> Task details:
Exactly reproduce the entries, dropping any pictures from your copy.

> Data supplied:
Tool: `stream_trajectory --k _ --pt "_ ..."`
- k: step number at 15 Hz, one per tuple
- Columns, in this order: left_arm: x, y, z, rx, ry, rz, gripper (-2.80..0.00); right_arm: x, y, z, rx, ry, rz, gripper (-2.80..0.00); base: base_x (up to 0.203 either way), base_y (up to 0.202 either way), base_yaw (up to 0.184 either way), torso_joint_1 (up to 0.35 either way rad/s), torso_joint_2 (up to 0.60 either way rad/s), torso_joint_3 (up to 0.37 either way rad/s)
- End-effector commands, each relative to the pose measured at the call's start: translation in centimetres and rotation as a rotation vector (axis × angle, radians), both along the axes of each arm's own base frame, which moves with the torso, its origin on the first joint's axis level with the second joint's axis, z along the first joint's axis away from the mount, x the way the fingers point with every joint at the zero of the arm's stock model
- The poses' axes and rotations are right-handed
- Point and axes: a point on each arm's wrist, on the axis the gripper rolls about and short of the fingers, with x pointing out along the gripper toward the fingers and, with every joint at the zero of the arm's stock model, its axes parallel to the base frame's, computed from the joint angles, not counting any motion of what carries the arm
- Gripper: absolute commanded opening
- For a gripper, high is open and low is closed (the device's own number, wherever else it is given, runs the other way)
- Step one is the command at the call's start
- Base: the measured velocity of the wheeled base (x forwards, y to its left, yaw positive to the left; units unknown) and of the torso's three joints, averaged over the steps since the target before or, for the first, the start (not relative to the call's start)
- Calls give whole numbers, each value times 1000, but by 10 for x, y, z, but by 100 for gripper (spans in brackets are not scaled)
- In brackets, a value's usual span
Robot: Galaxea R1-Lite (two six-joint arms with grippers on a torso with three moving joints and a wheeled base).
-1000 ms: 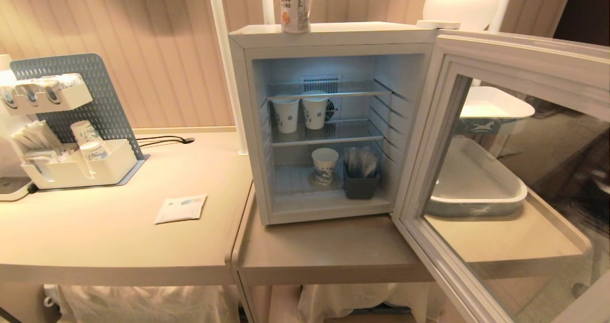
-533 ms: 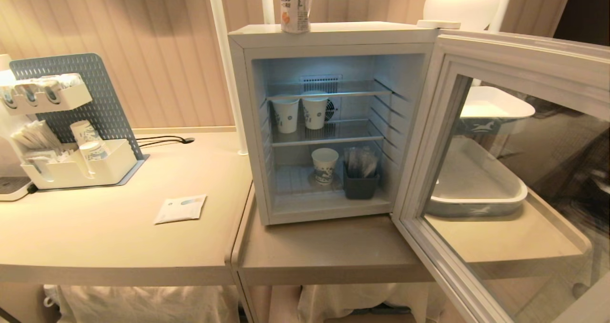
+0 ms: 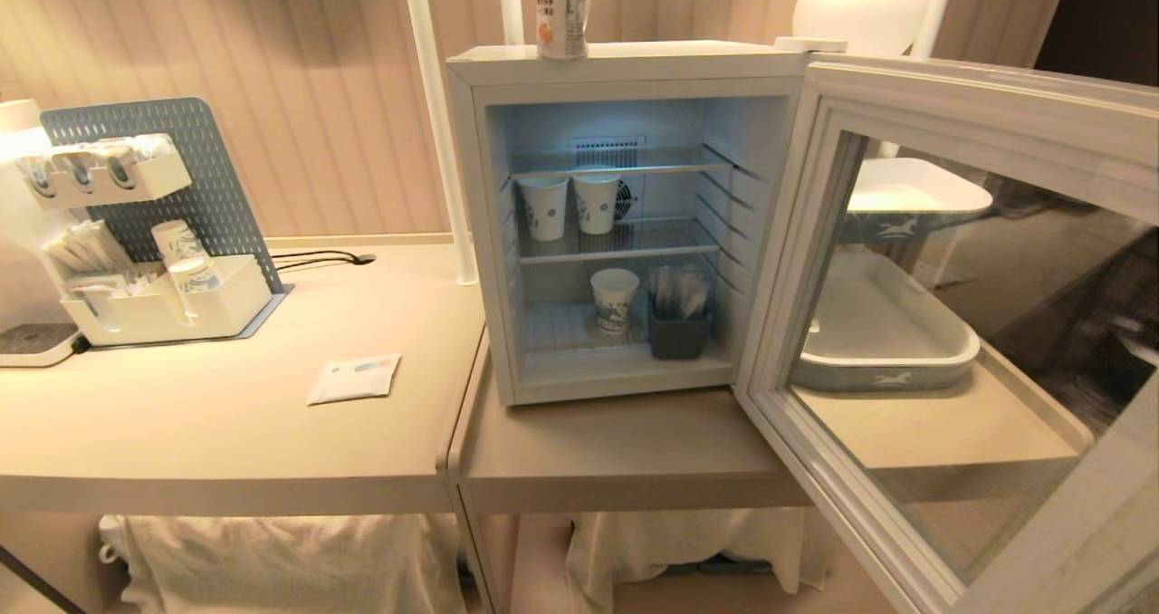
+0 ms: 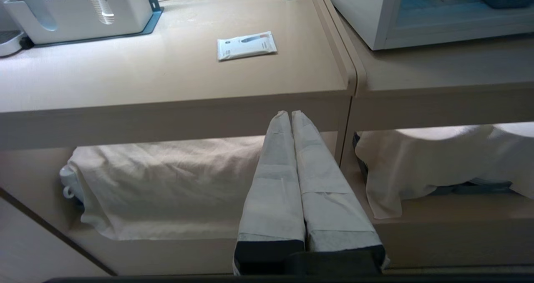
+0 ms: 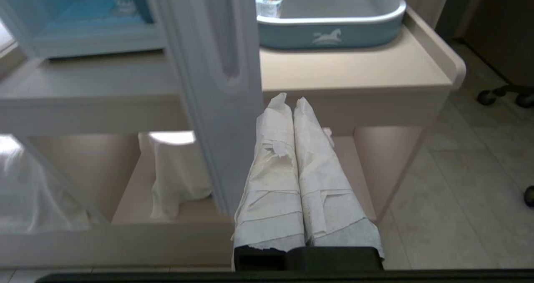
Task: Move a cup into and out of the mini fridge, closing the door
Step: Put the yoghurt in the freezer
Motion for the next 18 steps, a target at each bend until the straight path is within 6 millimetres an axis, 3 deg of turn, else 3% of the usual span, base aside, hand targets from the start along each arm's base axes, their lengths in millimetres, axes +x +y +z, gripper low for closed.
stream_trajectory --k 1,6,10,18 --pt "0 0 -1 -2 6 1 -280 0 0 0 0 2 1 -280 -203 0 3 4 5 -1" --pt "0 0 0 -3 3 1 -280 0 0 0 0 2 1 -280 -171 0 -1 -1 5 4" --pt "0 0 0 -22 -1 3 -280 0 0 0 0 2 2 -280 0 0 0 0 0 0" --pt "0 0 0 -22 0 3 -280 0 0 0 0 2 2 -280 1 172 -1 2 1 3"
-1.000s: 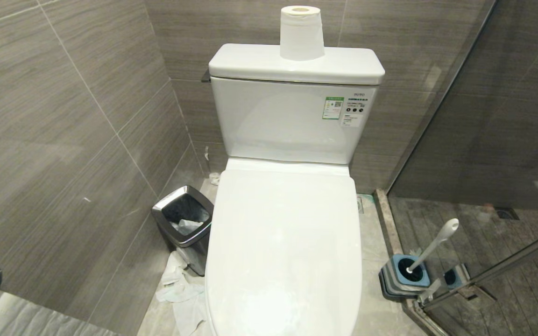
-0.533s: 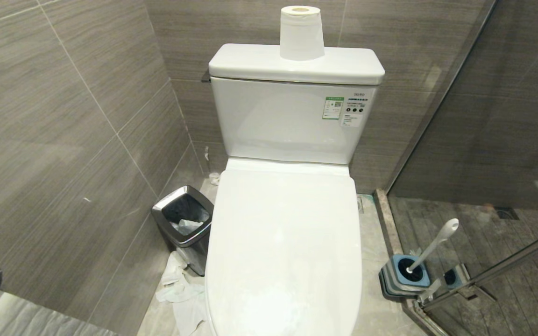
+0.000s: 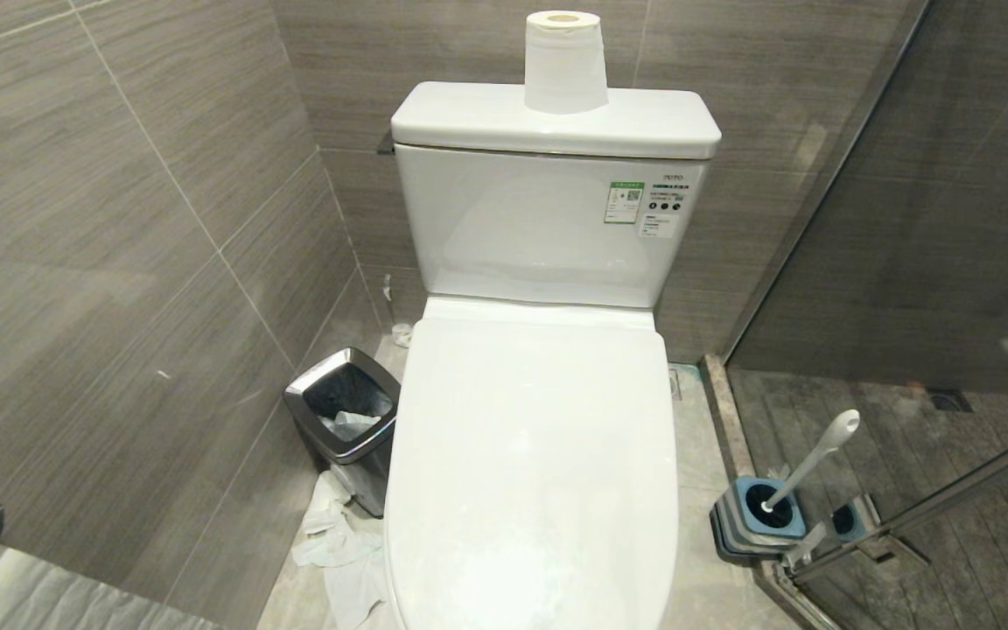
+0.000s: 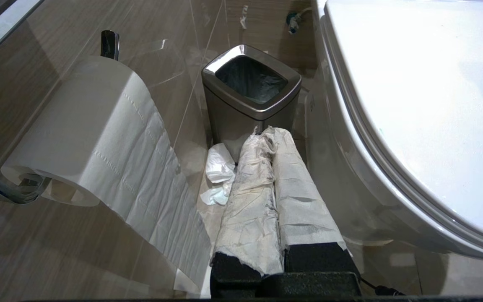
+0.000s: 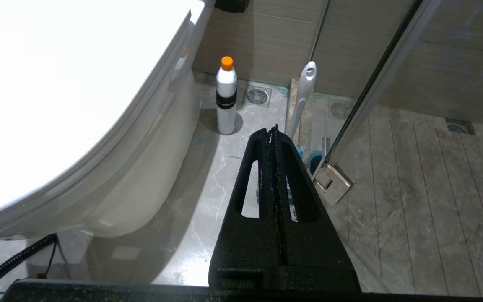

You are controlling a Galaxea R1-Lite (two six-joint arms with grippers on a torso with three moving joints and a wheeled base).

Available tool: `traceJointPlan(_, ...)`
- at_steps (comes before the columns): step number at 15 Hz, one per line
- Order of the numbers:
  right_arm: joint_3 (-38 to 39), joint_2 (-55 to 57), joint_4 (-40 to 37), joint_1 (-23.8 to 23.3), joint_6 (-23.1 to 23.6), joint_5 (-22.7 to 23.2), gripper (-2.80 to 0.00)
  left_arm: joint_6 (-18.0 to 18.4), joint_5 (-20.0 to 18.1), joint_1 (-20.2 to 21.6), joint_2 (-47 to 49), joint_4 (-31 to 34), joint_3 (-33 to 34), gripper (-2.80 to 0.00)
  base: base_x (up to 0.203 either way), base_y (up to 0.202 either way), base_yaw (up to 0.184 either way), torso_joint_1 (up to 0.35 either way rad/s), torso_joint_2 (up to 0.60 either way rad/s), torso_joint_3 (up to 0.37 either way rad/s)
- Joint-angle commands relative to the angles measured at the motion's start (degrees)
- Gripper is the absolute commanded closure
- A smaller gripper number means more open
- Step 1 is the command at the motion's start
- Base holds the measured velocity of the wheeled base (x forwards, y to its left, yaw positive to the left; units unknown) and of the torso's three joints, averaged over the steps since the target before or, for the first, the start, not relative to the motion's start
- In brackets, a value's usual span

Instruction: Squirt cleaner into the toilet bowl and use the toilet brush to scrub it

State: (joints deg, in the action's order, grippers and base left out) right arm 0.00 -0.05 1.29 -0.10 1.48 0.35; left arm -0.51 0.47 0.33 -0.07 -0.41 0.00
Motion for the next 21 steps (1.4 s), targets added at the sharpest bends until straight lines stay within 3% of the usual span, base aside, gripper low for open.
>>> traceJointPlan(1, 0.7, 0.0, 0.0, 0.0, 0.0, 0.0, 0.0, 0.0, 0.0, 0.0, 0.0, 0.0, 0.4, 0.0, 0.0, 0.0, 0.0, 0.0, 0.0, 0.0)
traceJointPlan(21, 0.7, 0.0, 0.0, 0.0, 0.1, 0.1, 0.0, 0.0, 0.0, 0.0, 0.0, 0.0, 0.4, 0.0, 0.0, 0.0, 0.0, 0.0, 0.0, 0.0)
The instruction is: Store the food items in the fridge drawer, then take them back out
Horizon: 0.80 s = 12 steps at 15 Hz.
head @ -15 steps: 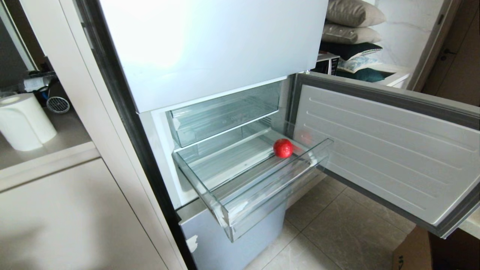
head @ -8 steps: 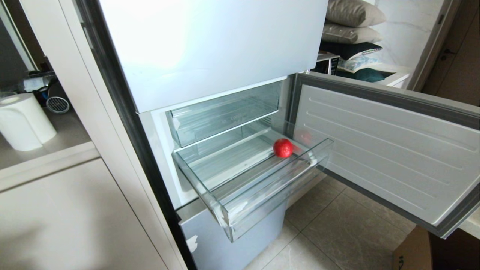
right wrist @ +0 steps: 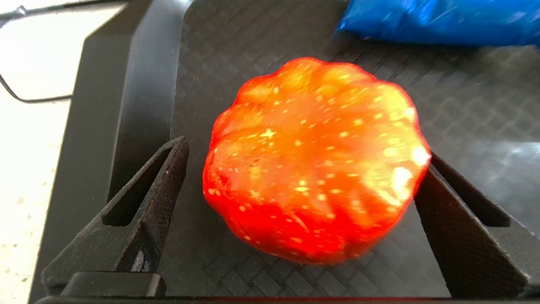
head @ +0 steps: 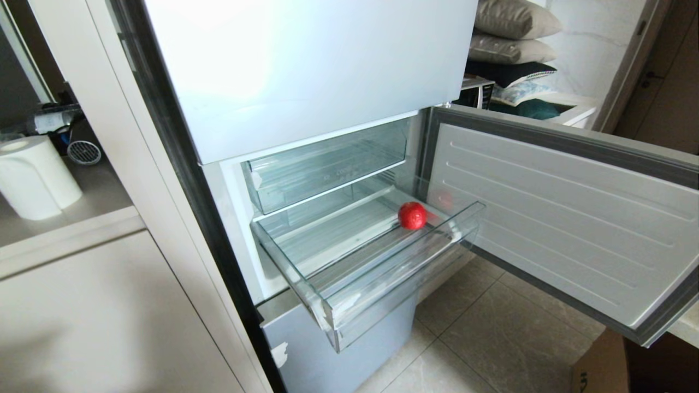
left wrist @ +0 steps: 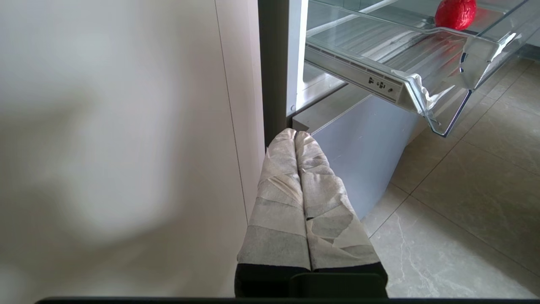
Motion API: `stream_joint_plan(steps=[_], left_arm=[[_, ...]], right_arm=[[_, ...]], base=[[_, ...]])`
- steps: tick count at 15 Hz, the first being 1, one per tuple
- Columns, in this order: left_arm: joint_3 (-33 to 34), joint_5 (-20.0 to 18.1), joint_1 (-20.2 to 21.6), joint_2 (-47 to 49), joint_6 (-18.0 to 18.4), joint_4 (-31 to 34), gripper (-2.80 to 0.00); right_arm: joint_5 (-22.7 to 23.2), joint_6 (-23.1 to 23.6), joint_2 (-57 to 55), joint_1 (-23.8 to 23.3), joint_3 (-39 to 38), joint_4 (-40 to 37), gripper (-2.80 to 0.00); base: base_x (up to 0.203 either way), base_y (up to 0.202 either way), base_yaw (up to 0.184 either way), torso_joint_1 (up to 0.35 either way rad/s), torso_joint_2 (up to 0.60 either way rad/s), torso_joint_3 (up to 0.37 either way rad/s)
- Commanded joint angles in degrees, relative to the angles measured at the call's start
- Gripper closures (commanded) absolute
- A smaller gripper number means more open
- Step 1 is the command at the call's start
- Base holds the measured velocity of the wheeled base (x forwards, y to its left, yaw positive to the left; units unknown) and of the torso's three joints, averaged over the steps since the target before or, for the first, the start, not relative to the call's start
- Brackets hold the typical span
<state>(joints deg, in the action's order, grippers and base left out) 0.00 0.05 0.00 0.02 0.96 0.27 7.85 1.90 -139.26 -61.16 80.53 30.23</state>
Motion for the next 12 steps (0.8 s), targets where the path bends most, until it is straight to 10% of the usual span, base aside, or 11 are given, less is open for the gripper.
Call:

> Task result:
Tool: `stream_trajectory --k _ --pt "_ ..."`
- k: step number at 15 Hz, one per tuple
- Columns, in this order: left_arm: x, y, z, rx, ry, rz, gripper (-2.80..0.00); right_arm: x, y, z, rx, ry, rz, gripper (-2.80..0.00); base: base_x (up to 0.203 either way), base_y (up to 0.202 either way), base_yaw (up to 0.184 either way), torso_joint_1 (up to 0.35 either way rad/s), torso_joint_2 (up to 0.60 either way rad/s), torso_joint_3 (up to 0.37 either way rad/s)
- End-effector commands, each relative to the pose measured at the call's start: translation in centimetres and rotation as a rotation vector (axis × angle, radians), both along the axes of each arm's own base frame, which moves with the torso, its origin on the first joint's axis level with the second joint's axis, z along the first joint's axis away from the mount, x the way the fingers point with every joint at the zero of the arm's stock model
- The poses' axes and rotations are right-handed
- Point and axes: a point on each arm's wrist, on the axis the gripper rolls about and short of the fingers, with x pointing out along the gripper toward the fingers and, with every joint at the zero of the arm's stock model, its axes parallel to the base frame's, computed from the joint angles, not counting any motion of what carries the arm
- Gripper: absolute commanded opening
- For a gripper, high is open and low is closed (the device's own number, wherever else it is given, runs the other way)
- Step one is the command at the call's start
- Base: the measured velocity of the wheeled base (x forwards, y to its left, yaw positive to the left; units unknown) and of the torso's three joints, averaged over the steps since the target before or, for the first, the start (not relative to the call's start)
- Calls give whole numbers, each value times 1000, but by 10 for x, y, z, but by 100 for gripper (spans in brackets are not scaled)
- In brackets, a value's usual span
Robot: Galaxea R1-Lite (two six-joint arms with grippers on a torso with three moving joints and a wheeled base).
-1000 ms: 
-533 ms: 
+0 ms: 
+0 ms: 
+0 ms: 
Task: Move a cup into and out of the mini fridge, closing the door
Step: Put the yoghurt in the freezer
Motion for the next 18 steps, a target at each bend until the straight path is within 6 millimetres an axis, 3 deg of turn, else 3% of the usual span, base aside, hand targets from the start along each arm's base axes, their lengths in millimetres, axes +x +y +z, gripper low for closed.
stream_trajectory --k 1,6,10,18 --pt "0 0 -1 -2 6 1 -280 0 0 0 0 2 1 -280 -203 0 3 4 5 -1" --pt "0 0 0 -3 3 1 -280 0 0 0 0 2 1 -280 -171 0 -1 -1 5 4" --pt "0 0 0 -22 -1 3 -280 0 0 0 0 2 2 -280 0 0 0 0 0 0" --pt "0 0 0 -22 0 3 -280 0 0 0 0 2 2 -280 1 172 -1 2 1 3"
-1.000s: 
-0.533s: 
+0.000s: 
+0.000s: 
+0.000s: 

You are controlling a Galaxea R1-Lite (two six-joint arms with grippers on a torso with three moving joints and a wheeled base).

Available tool: `traceJointPlan(_, ...)`
- at_steps (comes before the columns): step number at 15 Hz, one per line
- Order of the numbers:
  right_arm: joint_3 (-38 to 39), joint_2 (-55 to 57), joint_4 (-40 to 37), joint_1 (-23.8 to 23.3), joint_6 (-23.1 to 23.6), joint_5 (-22.7 to 23.2), gripper (-2.80 to 0.00)
  left_arm: joint_6 (-18.0 to 18.4), joint_5 (-20.0 to 18.1), joint_1 (-20.2 to 21.6), joint_2 (-47 to 49), joint_4 (-31 to 34), joint_3 (-33 to 34), gripper (-2.80 to 0.00)
  base: base_x (up to 0.203 either way), base_y (up to 0.202 either way), base_yaw (up to 0.184 either way), torso_joint_1 (up to 0.35 either way rad/s), torso_joint_2 (up to 0.60 either way rad/s), torso_joint_3 (up to 0.37 either way rad/s)
- Joint-angle commands relative to the angles measured at the motion's start (degrees)
- Gripper is the absolute commanded closure
- A smaller gripper number means more open
- Step 1 is the command at the motion's start
- Base holds the measured velocity of the wheeled base (x forwards, y to its left, yaw positive to the left; units unknown) and of the torso's three joints, averaged over the steps since the target before or, for the first, the start, not relative to the motion's start
- In brackets, a value's usual span

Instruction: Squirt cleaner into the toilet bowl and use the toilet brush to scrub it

State: (joints deg, in the action's order, grippers and base left out) right arm 0.00 -0.05 1.29 -0.10 1.48 0.35; left arm -0.51 0.47 0.33 -0.07 -0.41 0.00
Motion for the next 21 steps (1.4 s), targets added at the sharpest bends until straight lines stay within 3% of the usual span, base aside, gripper low for open.
>>> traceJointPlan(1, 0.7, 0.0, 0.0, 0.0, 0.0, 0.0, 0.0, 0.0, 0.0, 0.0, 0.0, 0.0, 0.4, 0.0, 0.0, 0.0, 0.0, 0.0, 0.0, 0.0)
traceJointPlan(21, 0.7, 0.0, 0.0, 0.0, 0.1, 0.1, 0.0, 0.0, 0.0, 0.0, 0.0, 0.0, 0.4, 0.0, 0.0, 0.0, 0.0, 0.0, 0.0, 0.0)
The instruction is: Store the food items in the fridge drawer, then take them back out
Horizon: 0.80 s = 12 steps at 15 Hz.
head @ -15 steps: 
head @ -8 steps: 
right wrist @ +0 steps: 
head @ +0 steps: 
left wrist @ +0 steps: 
Motion API: `stream_joint_plan(steps=[_], left_arm=[[_, ...]], right_arm=[[_, ...]], base=[[_, ...]])`
- steps: tick count at 15 Hz, the first being 1, one per tuple
- Columns, in this order: left_arm: joint_3 (-33 to 34), joint_5 (-20.0 to 18.1), joint_1 (-20.2 to 21.6), joint_2 (-47 to 49), joint_6 (-18.0 to 18.4), joint_4 (-31 to 34), gripper (-2.80 to 0.00); right_arm: joint_5 (-22.7 to 23.2), joint_6 (-23.1 to 23.6), joint_2 (-57 to 55), joint_1 (-23.8 to 23.3), joint_3 (-39 to 38), joint_4 (-40 to 37), gripper (-2.80 to 0.00); base: base_x (up to 0.203 either way), base_y (up to 0.202 either way), base_yaw (up to 0.184 either way), torso_joint_1 (up to 0.35 either way rad/s), torso_joint_2 (up to 0.60 either way rad/s), torso_joint_3 (up to 0.37 either way rad/s)
- Commanded joint angles in degrees, relative to the angles measured at the call's start
- Gripper closures (commanded) absolute
- A smaller gripper number means more open
- Step 1 is the command at the call's start
- Base holds the measured velocity of the wheeled base (x forwards, y to its left, yaw positive to the left; units unknown) and of the torso's three joints, averaged over the steps since the target before or, for the first, the start, not relative to the call's start
- Brackets hold the typical span
<state>(joints deg, in the action's order, grippers and base left out) 0.00 0.05 0.00 0.02 0.96 0.27 7.85 1.90 -139.26 -61.16 80.53 30.23</state>
Motion for the next 12 steps (0.8 s), targets where the path bends most, until it is straight to 10% of the usual span, base aside, or 11 are given, less is open for the gripper.
Call:

With that, the answer is done.